And while there can be many downsides to always living too far into the future (or past), it’s an adaptation that I don’t think we would willingly want to give up.
Sadly, when it comes to money, many of us do, whether we realize it or not.
Despite historically high levels of wealth, our personal savings rate has dipped down to and stayed in the 3-10% range for the last 35 years. Meanwhile, we’ve ridden ourselves with historically high levels of home, auto, education, and consumer debt (long-term financial adaptation in reverse, if you will). And median net worth and retirement savings are a pittance of where they need to be in order to be considered viable.
Why is that?
Let’s call it the “Good Times Paradox”.
During good economic times, when we see income gains and low risks, we let our finances slip. We let our guard down. Our spending increases, savings rate declines, and personal debt increases. The Good Times Paradox effectively erases the human adaptation of planning for the future.
I witness this every single day from many of my very intelligent colleagues. We are mostly young, and all in well compensated roles at a company that is performing very well financially. We all earn much more than the median household income. Right now is precisely the time that we should be packing away as many nuts as we possibly can for the future. Yet, very few of my colleagues take full advantage of the company’s generous 50% 401K match. Far fewer save any money outside of their 401K. Close to zero have paid off their mortgage, or saved enough to reach financial independence. And, based on conversations, it seems like very few are even thinking about those things. I find it baffling. Many are relinquishing their greatest human adaptation, to the possible detriment of their future. And they surely are not alone.
I’ve taken a different path. From day one (currently in year 12), I saw my employment situation as something that should never be taken for granted. Instead of boosting spend levels concurrent with income levels, I’ve looked for ways to keep my personal inflation rate as close to zero as possible. As a result, my income has almost tripled, while my spend has not increased any more than the macroeconomic consumer price increases that are out of my control.

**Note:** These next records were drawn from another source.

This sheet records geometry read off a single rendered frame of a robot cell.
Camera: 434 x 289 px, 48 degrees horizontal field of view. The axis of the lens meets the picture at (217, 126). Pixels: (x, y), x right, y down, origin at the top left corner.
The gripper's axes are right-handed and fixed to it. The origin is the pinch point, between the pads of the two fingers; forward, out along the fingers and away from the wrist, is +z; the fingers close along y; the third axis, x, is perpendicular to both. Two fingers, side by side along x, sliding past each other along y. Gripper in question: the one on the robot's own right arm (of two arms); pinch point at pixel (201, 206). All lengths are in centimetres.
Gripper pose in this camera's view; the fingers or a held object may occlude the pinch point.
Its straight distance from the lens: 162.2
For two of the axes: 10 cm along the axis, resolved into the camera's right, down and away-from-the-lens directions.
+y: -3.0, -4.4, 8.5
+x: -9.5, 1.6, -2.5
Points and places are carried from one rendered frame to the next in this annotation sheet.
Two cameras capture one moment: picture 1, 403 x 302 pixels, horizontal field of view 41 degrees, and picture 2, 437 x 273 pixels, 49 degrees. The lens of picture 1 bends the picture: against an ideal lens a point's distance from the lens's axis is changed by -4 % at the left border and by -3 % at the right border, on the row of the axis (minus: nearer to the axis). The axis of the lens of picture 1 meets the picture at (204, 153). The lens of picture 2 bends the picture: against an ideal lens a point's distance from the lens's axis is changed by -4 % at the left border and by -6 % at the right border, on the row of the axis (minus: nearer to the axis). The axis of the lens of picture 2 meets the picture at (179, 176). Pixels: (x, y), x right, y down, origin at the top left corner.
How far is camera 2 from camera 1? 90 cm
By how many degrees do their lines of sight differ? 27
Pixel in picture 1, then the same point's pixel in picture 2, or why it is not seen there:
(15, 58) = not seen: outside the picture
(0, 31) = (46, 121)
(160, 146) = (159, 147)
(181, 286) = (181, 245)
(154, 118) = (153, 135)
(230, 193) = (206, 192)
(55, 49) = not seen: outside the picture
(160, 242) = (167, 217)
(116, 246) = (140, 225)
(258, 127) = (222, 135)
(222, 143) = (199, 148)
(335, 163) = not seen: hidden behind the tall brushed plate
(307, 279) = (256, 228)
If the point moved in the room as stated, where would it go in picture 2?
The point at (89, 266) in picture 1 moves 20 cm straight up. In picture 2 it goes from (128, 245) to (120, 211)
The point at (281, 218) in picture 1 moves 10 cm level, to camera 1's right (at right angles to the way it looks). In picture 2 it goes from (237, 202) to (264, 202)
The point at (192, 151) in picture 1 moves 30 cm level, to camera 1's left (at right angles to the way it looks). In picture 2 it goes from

It doesn’t keep me awake at night, but I’m always aware that any day, all of this could come to an end. My company’s financial fortunes could come to an end. Another recession and job cuts could hit. Regulation or antitrust threats could emerge. Consumer and industry trends could significantly change. I could burn out and my job performance could change. My boss could change. My bosses boss could downsize the team. My health could change. My family’s health could change. All jobs are temporary. And the data shows that your earning potential flat-lines by your 40’s.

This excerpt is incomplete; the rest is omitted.